### What you are asked to do
Please copy exactly the lines from the top of the data through the line containing "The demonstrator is", and nothing else.

*** Opening Exercise data ***

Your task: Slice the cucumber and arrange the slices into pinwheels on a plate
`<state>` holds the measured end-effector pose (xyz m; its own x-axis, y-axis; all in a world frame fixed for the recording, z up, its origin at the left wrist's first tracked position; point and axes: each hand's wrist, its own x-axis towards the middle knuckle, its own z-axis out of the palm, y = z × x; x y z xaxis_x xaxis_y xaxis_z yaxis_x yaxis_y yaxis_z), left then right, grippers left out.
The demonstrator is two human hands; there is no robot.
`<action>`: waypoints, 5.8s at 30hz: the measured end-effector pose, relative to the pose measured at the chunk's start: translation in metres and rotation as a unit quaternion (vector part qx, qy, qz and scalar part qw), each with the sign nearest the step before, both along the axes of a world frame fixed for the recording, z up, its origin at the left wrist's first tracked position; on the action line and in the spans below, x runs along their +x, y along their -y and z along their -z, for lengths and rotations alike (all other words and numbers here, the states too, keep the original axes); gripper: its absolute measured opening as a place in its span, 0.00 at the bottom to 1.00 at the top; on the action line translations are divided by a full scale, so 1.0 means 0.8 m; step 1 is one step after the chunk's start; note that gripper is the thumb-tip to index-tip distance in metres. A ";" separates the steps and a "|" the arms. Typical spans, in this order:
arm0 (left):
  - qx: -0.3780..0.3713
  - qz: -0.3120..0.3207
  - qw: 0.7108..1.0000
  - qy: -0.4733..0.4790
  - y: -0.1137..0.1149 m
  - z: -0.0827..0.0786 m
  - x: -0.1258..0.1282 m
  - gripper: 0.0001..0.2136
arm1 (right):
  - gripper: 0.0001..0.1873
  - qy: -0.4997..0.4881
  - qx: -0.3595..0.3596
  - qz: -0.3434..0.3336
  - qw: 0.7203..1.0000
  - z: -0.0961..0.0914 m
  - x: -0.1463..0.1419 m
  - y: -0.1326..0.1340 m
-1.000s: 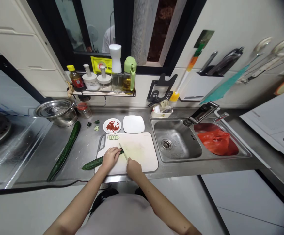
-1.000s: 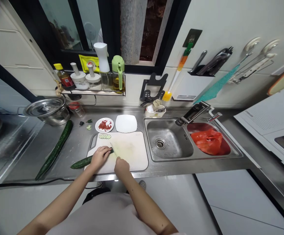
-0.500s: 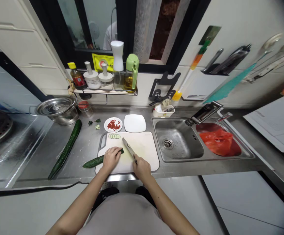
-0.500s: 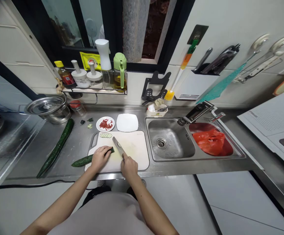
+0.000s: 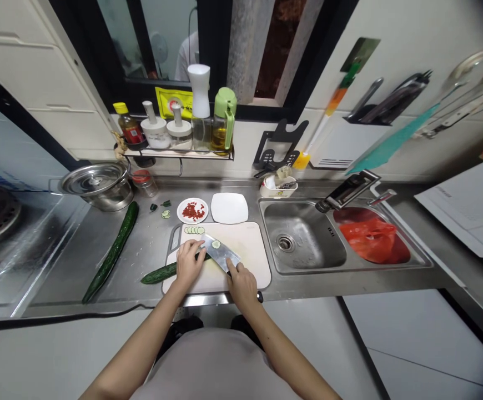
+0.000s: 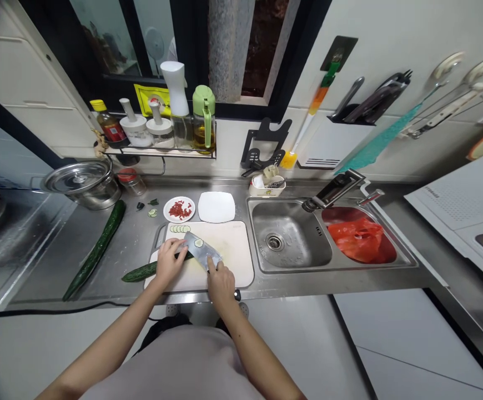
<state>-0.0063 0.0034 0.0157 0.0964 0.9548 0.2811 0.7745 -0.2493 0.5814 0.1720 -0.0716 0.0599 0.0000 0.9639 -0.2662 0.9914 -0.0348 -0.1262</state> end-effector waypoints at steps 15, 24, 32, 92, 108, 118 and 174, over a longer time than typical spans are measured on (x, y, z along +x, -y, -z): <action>-0.035 0.100 0.994 -0.038 -0.018 -0.030 0.044 0.09 | 0.28 0.019 0.028 -0.021 0.999 0.008 0.016 0.013; -0.147 -0.007 0.987 0.062 -0.039 -0.012 0.041 0.05 | 0.27 0.017 0.007 0.037 0.999 0.018 0.039 0.011; -0.212 -0.078 0.974 -0.014 -0.090 0.003 0.023 0.06 | 0.25 -0.001 0.040 0.065 0.997 0.035 0.049 0.009; -0.016 0.117 0.991 -0.070 0.001 0.012 -0.028 0.12 | 0.16 -0.240 0.000 0.119 0.964 0.026 0.028 -0.027; -0.055 0.107 0.989 -0.087 -0.007 0.025 -0.026 0.14 | 0.14 -0.118 -0.046 0.051 0.991 0.004 0.008 -0.037; -0.049 0.114 0.989 -0.082 -0.010 0.036 -0.021 0.15 | 0.12 -0.070 -0.079 0.007 0.994 0.004 -0.014 -0.034; -0.029 0.149 0.987 -0.056 -0.024 0.040 -0.028 0.13 | 0.15 -0.081 -0.129 -0.019 0.988 0.002 -0.042 -0.075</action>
<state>-0.0283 0.0225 -0.0167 0.4035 0.8934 0.1974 0.7323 -0.4446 0.5158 0.1381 -0.0115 0.0583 -0.0974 0.8624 -0.4969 0.9603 -0.0497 -0.2745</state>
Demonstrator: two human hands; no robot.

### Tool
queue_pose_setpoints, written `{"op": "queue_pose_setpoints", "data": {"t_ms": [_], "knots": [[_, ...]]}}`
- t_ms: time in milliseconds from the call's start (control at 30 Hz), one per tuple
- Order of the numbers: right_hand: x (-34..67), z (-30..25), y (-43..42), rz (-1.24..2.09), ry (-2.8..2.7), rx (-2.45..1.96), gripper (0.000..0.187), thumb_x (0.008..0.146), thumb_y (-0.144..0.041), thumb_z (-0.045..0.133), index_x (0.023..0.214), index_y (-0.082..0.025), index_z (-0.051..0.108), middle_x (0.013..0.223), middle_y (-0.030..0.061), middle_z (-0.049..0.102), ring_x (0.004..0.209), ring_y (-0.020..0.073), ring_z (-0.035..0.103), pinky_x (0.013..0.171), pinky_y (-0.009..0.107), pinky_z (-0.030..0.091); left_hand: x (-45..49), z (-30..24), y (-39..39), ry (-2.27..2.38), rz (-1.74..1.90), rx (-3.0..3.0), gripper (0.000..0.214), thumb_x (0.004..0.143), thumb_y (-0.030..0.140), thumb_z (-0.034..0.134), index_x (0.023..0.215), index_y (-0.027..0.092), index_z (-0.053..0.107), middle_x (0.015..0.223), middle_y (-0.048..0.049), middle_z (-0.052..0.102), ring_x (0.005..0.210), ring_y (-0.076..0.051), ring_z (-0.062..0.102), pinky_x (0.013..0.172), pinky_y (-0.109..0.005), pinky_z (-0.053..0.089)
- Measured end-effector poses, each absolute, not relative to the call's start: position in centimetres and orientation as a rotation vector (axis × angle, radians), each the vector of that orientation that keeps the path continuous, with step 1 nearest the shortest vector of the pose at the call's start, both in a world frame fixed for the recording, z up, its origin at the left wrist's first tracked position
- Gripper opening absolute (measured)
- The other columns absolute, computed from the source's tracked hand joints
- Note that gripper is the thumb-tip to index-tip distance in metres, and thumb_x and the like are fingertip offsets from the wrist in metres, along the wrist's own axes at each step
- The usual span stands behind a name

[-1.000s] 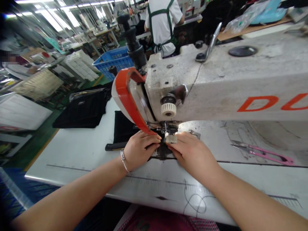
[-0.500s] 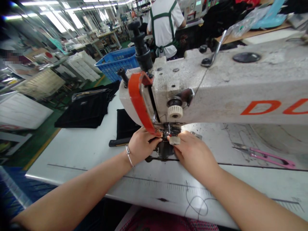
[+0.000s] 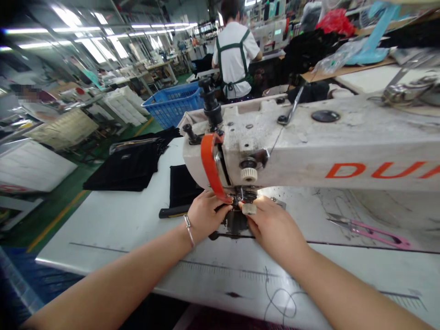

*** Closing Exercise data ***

### Solution to this problem
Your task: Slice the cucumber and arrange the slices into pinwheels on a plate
`<state>` holds the measured end-effector pose (xyz m; its own x-axis, y-axis; all in a world frame fixed for the recording, z up, its origin at the left wrist's first tracked position; point and axes: each hand's wrist, its own x-axis towards the middle knuckle, its own z-axis out of the palm, y = z × x; x y z xaxis_x xaxis_y xaxis_z yaxis_x yaxis_y yaxis_z), left then right, grippers left out.
The demonstrator is two human hands; there is no robot.

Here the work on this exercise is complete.